Si, pour certains patients, l’objectif d’une réadaptation sociale ou professionnelle se révèle prématuré, d’autres parviennent à construire un projet au terme de ce parcours multidimensionnel. Chargée de gestion des ressources humaines à la Cité de la musique, Julie Heyraud met en avant l’importance d’une concertation étroite avec les équipes du centre : « Nous avons eu deux personnes en stage chez nous. Nous faisons attention à ne pas les mettre dans des services où il y a beaucoup de pression et nous privilégions les postes administratifs ou qui présentent une technicité. Mais nous devons avoir certaines in for – mations en amont sur la personne, savoir par exemple si elle n’est pas à l’aise au téléphone, ou si elle est effrayée dès qu’il y a un peu de monde. » Près de 20 % des usagers sortis du centre Mogador en 2013 ont pu intégrer un circuit pro – fessionnel, par le biais d’un emploi en milieu ordinaire ou protégé ou en entreprenant une formation. D’autres ont profité de cet accompagnement pour démarrer des études, s’engager dans des actions de bénévolat ou s’investir dans des activités de loisir. « Notre objectif, au-delà des projets précis que les patients construisent avec leurs psychologues référents, c’est qu’ils changent dans leur façon d’être présents au monde », rappelle Philippe Ichou.

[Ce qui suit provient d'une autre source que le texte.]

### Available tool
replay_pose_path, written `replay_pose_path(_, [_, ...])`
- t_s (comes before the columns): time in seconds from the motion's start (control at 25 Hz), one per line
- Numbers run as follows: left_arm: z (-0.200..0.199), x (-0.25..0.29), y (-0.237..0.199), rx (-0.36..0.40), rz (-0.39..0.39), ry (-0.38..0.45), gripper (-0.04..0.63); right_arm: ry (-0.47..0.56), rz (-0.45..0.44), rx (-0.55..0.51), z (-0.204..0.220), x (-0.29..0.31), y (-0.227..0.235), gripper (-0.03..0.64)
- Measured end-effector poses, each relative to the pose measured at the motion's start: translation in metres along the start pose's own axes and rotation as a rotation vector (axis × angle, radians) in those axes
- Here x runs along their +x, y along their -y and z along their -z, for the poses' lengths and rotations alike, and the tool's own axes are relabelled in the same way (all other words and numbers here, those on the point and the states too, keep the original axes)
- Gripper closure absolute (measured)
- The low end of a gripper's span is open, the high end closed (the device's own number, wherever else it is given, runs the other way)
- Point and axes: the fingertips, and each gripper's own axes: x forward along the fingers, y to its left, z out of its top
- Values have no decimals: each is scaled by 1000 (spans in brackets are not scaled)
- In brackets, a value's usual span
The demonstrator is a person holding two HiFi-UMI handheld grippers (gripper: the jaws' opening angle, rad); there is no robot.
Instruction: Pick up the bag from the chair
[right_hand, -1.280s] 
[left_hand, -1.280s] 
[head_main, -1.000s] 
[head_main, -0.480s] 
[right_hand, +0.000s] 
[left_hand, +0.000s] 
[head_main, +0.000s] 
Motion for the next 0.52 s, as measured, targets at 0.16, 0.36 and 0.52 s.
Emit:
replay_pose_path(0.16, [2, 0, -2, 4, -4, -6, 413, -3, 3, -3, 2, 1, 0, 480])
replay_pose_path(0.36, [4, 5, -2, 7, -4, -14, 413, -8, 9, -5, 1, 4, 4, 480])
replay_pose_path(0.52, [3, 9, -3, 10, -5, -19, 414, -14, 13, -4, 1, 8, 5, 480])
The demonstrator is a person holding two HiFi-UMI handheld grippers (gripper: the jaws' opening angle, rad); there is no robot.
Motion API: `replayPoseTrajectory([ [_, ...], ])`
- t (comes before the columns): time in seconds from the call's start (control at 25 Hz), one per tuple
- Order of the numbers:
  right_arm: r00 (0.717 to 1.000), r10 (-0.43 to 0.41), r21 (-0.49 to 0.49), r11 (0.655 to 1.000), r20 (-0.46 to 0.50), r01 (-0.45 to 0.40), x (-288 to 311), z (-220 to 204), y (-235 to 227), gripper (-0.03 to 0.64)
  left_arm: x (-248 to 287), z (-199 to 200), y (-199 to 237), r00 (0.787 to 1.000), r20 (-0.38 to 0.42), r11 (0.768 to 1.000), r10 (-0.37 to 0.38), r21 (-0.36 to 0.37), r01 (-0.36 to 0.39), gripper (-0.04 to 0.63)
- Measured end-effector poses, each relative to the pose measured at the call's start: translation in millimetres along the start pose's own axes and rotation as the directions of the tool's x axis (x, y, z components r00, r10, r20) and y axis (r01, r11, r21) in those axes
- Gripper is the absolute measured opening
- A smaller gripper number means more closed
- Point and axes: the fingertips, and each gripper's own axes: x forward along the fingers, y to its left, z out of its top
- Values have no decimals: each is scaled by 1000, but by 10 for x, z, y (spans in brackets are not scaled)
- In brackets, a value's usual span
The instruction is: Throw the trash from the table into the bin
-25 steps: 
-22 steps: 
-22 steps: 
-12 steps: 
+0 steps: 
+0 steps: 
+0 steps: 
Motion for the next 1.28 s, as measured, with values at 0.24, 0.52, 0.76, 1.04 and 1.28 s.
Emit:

Les deux heures de sociothérapie touchent à leur fin. Martine Delaplace parle de cet après, de ces patients qui ont réussi un concours ou de ceux qui, au contraire, ont renoncé à une activité professionnelle à la suite d’un stage. Nadège S. met en avant les aménagements qu’elle a obtenus sur un poste de travail en entreprise et les apports de ce suivi en termes de qualité de vie. En face d’elle, Xavier B. intervient pour témoigner de l’isolement dans lequel il vivait auparavant, et dire à quel point il se sent mieux aujourd’hui. « C’est fatigant et contraignant de prendre le métro le matin pour venir et être à l’heure, mais quand on a fait ses six heures à Mogador, c’est une victoire. Et je comprends que je peux aller mieux en voyant les autres », souffle le jeune homme.

Notes

(1) Centre Mogador : 30, rue Mogador – 75009 Paris – Tél . 0142851370 – mogador@spasm.fr.

(2) Près de 80 % des personnes suivies en 2013 présentaient des troubles schizophréniques, schizo-affectifs ou de la personnalité.

(3) La structure reçoit 800000 € de l’agence régionale de santé. Cette somme permet le financement de 8,7 équivalents temps plein, dont le médecin chef, les cinq psychologues et les deux formateurs.